The industry group for travel sites, a number of its members which include online travel booking sites, and certain members of Congress have expressed concerns to the Department of Transportation (DOT or Department) regarding airline restrictions on the distribution and display of airline flight schedule, fare, and availability information (“flight information”). Specifically, concerns were raised about practices by some airlines to restrict the distribution and/or display of flight information by certain online travel agencies (OTAs), metasearch entities that operate flight search tools, and other stakeholders involved in the distribution of flight information and sale of air transportation. Airlines state that it is important for them to maintain control over the display and distribution of airline flight information while OTAs and metasearch entities that operate flight search tools state that actions taken by airlines to restrict the distribution or display of flight information are anticompetitive and harming consumers.
If the major airline carriers can pull this off, the benefits to them are immediately obvious. If customers have to call each airline individually and inquire about every possible departure and layover option to compare the prices themselves they are far less likely to do it. When you add in the fact that the best fare may involve a two or three leg trip using different carriers, the work required to ferret out the best deal is more than any but the most dedicated penny-pincher is going to put in. By opting for convenience, the airlines can charge you more and increase profits.
This debate has been going for for a few years now and groups concerned over a lack of consumer options have been studying the question. This report from 2015 was put together at Travel Tech and includes analysis by Dr. Fiona Scott Morton, a Yale professor and former Deputy Assistant Attorney General for Economic Analysis for the Antitrust Division at the Justice Department.
“Preserving the competitive benefits of consumers’ ability to access comparative and transparent information on prices and schedules of major U.S. airlines is more important than ever,” writes Professor Scott Morton in her study. “At a time when independent, transparent comparison shopping is most needed, some airlines are attempting to restrict access to their fare and schedule information, reduce the ability of consumers to easily compare prices, and drive travelers to their own websites, which do not offer price comparisons with other airlines.”
The “proprietary data” they are talking about is not in any way secret. The airlines are part of the transportation infrastructure, albeit in a private sector aspect of it. The prices they are charging for seats and the timing of flight departures and arrivals are not secret, restricted data. And they’re not looking to stop you from getting the data… just the outfits you might use to save yourself a few bucks. The arguments in favor of restricting access to this information are laughable.

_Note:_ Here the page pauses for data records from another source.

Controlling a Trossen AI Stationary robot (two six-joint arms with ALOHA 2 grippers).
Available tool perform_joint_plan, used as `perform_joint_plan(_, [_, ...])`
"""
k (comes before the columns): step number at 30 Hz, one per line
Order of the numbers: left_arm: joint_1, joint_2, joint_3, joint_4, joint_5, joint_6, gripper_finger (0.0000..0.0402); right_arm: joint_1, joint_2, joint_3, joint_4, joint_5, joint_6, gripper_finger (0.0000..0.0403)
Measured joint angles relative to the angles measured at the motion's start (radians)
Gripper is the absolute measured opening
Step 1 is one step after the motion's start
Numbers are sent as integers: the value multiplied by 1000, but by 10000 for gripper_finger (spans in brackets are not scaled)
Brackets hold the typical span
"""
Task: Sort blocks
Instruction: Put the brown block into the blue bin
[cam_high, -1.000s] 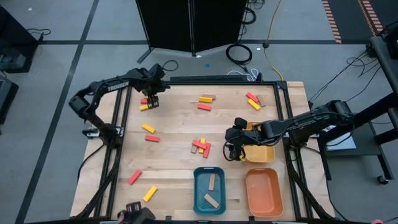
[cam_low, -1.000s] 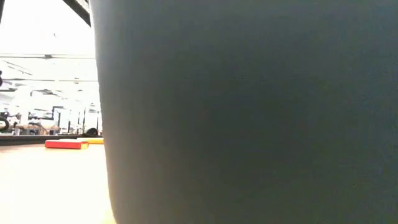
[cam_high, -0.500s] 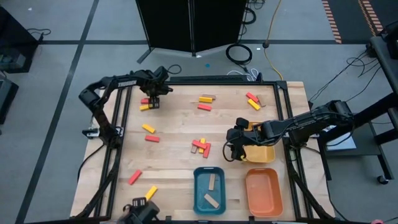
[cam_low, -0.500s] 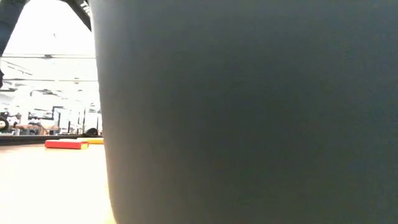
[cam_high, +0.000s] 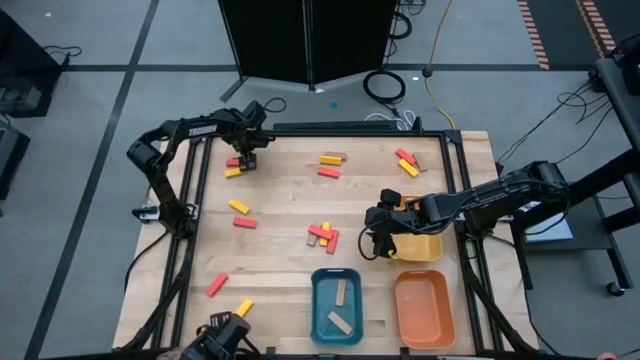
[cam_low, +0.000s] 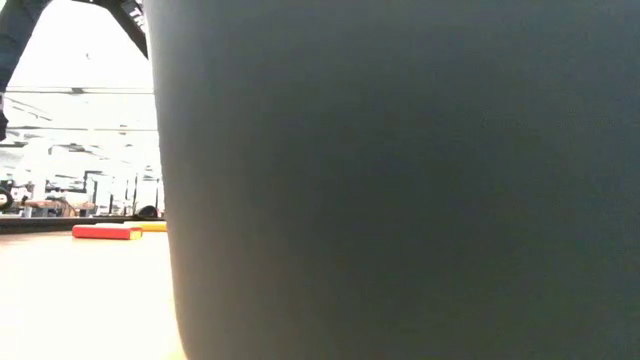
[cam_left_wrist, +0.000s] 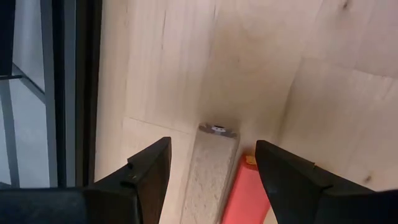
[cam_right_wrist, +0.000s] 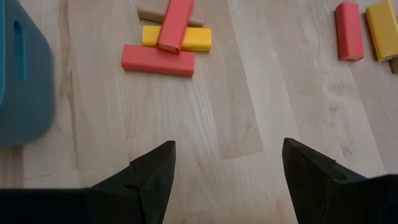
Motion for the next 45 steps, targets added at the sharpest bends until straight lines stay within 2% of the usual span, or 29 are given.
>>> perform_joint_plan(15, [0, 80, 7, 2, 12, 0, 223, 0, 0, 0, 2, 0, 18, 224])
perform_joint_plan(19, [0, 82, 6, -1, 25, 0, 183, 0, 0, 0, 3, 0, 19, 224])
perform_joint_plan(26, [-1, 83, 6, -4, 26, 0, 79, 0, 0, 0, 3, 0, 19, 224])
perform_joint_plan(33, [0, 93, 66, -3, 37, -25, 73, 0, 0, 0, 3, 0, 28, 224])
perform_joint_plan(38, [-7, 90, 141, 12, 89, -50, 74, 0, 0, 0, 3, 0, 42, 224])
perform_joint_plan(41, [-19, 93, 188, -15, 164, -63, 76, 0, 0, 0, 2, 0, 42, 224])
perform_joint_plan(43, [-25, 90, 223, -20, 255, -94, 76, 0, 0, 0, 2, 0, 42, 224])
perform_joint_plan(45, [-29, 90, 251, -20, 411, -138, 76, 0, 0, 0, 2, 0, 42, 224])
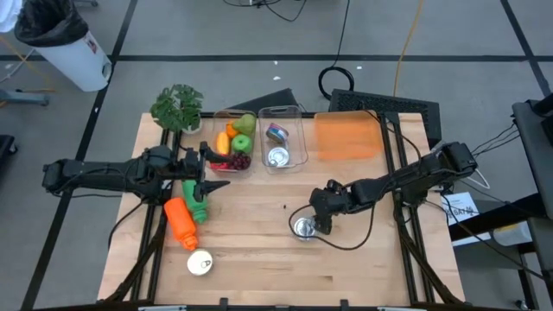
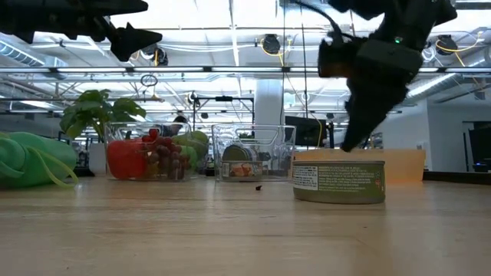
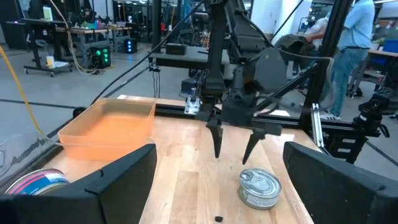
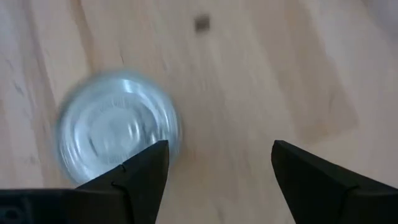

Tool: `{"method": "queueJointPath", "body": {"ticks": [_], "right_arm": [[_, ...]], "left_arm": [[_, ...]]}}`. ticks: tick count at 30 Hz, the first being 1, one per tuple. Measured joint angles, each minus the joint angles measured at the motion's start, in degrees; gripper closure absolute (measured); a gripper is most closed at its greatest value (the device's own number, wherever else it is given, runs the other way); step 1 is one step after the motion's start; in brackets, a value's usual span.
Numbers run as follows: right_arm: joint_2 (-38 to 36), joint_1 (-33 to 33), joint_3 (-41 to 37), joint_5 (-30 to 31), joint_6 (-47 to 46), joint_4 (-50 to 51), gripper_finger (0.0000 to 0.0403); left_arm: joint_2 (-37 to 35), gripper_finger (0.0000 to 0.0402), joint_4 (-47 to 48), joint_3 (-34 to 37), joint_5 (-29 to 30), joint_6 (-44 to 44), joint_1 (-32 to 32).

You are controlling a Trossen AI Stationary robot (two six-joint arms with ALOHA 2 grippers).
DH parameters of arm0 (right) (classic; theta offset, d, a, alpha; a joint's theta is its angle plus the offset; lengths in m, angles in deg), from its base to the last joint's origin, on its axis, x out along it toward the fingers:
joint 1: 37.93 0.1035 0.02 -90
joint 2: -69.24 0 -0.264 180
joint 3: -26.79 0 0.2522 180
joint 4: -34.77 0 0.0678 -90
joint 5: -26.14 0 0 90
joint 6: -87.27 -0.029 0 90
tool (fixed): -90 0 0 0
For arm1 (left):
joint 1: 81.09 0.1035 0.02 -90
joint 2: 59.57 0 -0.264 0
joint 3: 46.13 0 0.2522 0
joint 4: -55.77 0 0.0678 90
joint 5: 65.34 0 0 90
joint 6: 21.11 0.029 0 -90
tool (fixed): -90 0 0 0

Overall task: Pick & Place Food Item
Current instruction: Put the green tuna can into the right transparent bin

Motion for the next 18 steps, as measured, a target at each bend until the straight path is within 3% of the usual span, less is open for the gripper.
{"method": "queueJointPath", "body": {"ticks": [4, 18], "right_arm": [[0.43, -1.17, -0.28, -4.59, -5.57, 1.77, 0.0136], [0.51, -0.95, -0.51, -9.15, -13.14, 1.29, 0.0136]], "left_arm": [[0.0, 0.0041, -0.01, 0.0, 0.02, 0.02, -0.01], [0.0, 0.0041, -5.88, 0.0, 1.01, -1.6, 0.0]]}}
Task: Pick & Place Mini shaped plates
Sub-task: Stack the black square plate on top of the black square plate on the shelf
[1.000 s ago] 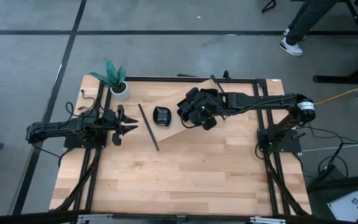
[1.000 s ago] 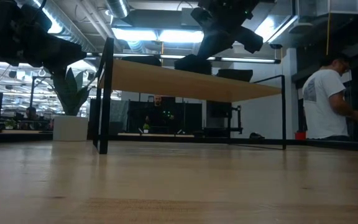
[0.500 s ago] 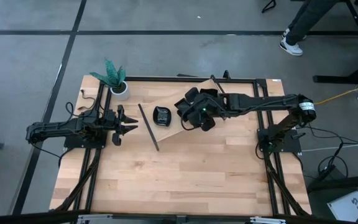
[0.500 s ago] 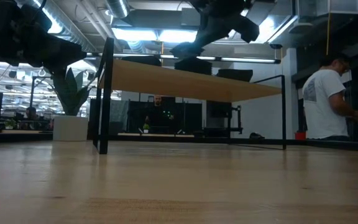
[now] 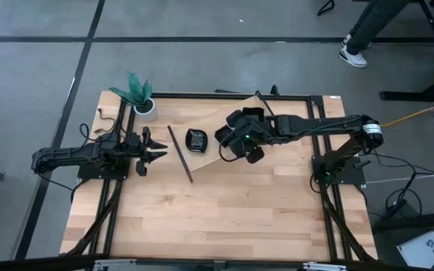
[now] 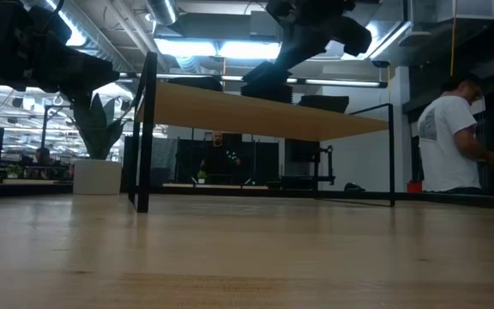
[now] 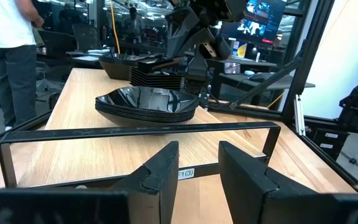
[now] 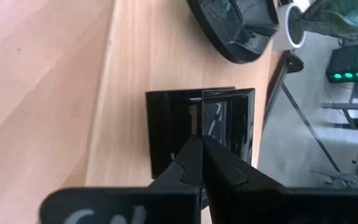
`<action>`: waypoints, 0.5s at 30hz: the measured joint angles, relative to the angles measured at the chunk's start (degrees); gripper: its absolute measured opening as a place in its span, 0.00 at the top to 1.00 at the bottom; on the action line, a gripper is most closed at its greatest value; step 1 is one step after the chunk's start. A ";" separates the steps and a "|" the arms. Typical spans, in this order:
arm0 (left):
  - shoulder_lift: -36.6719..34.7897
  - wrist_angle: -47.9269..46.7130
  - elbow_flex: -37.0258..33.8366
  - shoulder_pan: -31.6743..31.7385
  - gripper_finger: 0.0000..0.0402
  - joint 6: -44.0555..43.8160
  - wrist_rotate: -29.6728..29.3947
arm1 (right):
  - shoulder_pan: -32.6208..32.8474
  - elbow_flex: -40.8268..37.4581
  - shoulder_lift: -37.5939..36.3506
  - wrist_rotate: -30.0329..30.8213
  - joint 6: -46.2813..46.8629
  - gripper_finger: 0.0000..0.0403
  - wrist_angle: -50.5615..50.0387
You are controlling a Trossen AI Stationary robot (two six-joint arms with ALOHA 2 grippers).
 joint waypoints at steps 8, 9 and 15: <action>0.00 -0.01 0.00 -0.01 0.73 0.00 0.00 | -0.07 0.00 0.00 -1.70 0.07 0.96 -1.21; 0.01 0.01 0.00 -0.01 0.72 0.00 0.00 | -0.07 0.00 0.00 -2.19 0.07 0.95 -1.29; 0.01 -0.01 -0.01 0.00 0.73 0.00 -0.02 | -0.09 -0.01 0.00 -3.31 0.15 0.92 -1.00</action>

The impact on the consumer is obvious but there’s more of an overarching story here when it comes to the airlines. What they hate more than anything else is competition. The airlines have been allowed to engage in one merger after another to the point where the idea of “competition” between them is little more than a joke. In an environment with no real competition it’s the consumers who suffer. There is no incentive to lower prices to attract business and the level of customer service drops. One could easily argue that most of the carriers in the United States these days are actively working to punish their customers with smaller, less comfortable seats, decreased leg room and fewer amenities. This is all designed to get you to pay extra for the “special” accommodations offered in more expensive seating. And the flying public has so few carriers to pick from (almost all of whom are doing the same thing) that the airlines pay no price for it. Too many of you absolutely have to fly for business or personal reasons and they know that you’ll keep coming back, no matter how expensive it is or how horrible the service has become.